The concept of colour temperature
Not every white light source seems to have the same shade of white for the viewer. In case of colour (as well as monochrome) camera systems, it can also be observed that the images have colour effects, or that grey values are shifted significantly.
The temperature of a colour is measured and indicated in kelvin (K) and is a measure for the colour impression of a light source. The spectrum visible to the human eye ranges approximately between 2,790 and 11,000 kelvin.
The physical explanation for this phenomenon is the definition of a "black body radiator" according to Max Planck. A black body absorbs all incident radiation, i.e. it reflects no radiation. The colour temperature refers to the temperature of the black body which generates the same colour impression as the actually existing lighting.
A black body with a temperature of 5500 K has a radiation spectrum similar to that of daylight in the morning.
Each type of illumination has an individual light spectrum with a different distribution over the visible range of wavelengths with different intensity. An incandescent lamp does indeed have a complete spectrum which, however, has a typical bell-shaped intensity distribution of a "black body" radiator. Metal halide lamps, fluorescent lamps and LEDs even have very significant emissions in specific wavelength ranges.
Important for industrial machine vision
- Depending on the "white" lighting used, a differently tinged camera image is created. White LED lights appear strongly bluish, images using fluorescent lights seem to be greenish. Due to the increased red and infrared radiation, halogen lamps cause a very yellowish colour impression in the video image.
- Ambient light and daylight variations significantly influence the colour temperature and should be avoided in case of colour applications. Put an enclosure around your inspection area!
- The sensitivity of the camera sensor is also not identical for different colours. Additional distortion effects can occur.
- These inhomogeneous RGB colour portions can be corrected by means of white balancing. This is partially already done in the camera, on the frame grabber or by using software on the PC.
- Due to the aging process, the colour temperature of the lighting is shifted. Halogen lights will shine darker, therefore they emit more red portions, in case of white LEDs fluorescence dyes are destroyed and the native blue emission becomes increasingly evident. Then a regular calibration is required.

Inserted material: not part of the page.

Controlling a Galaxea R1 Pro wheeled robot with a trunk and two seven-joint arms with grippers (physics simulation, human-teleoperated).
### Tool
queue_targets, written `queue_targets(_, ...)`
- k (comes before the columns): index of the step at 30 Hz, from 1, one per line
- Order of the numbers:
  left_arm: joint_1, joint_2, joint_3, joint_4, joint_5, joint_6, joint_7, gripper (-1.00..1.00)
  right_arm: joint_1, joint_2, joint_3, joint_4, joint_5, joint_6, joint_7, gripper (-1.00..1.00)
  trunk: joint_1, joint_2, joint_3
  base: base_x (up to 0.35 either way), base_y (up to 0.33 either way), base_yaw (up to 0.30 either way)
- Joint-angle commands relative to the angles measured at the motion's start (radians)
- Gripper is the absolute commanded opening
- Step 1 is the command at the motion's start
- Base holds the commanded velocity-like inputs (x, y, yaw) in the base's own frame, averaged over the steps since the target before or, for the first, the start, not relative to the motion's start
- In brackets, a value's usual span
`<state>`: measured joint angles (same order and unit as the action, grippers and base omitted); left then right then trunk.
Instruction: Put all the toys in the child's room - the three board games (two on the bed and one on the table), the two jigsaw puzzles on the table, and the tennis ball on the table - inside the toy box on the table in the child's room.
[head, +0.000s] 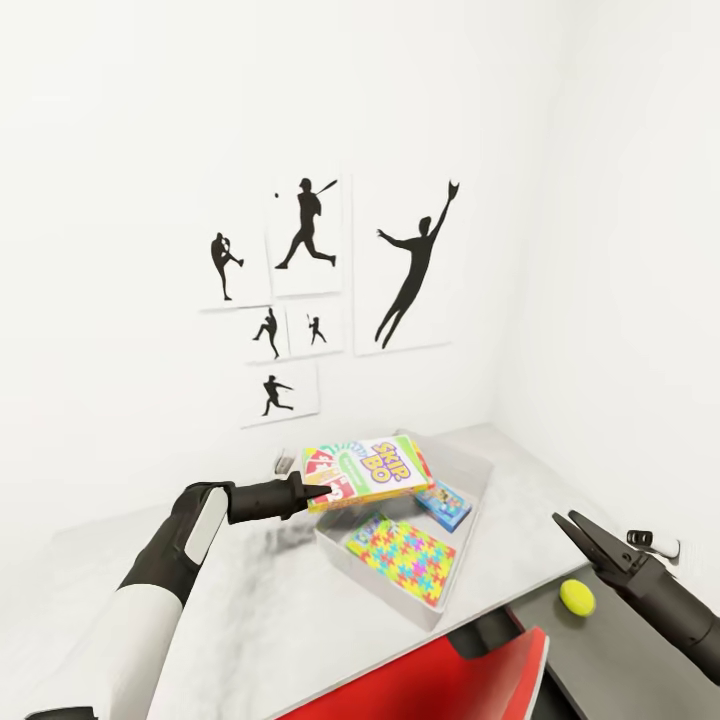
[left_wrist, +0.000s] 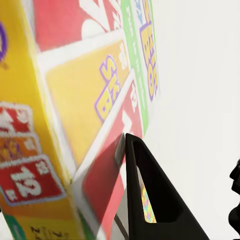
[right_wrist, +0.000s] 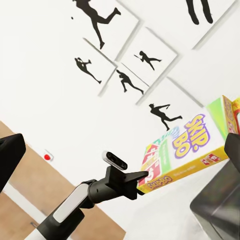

- When using white light, optical errors can appear in the resulting video image, no matter if you use a colour camera or a monochrome camera. The longitudinal and transversal chromatic error may be compensated by high-quality optics in order to avoid these colour or grey fringe effects.
- A simple solution to avoid this effect in case of monochrome cameras is the use of monochromatic light (blue, green, red, etc.) produced by LEDs. Images richer in contrast are the result.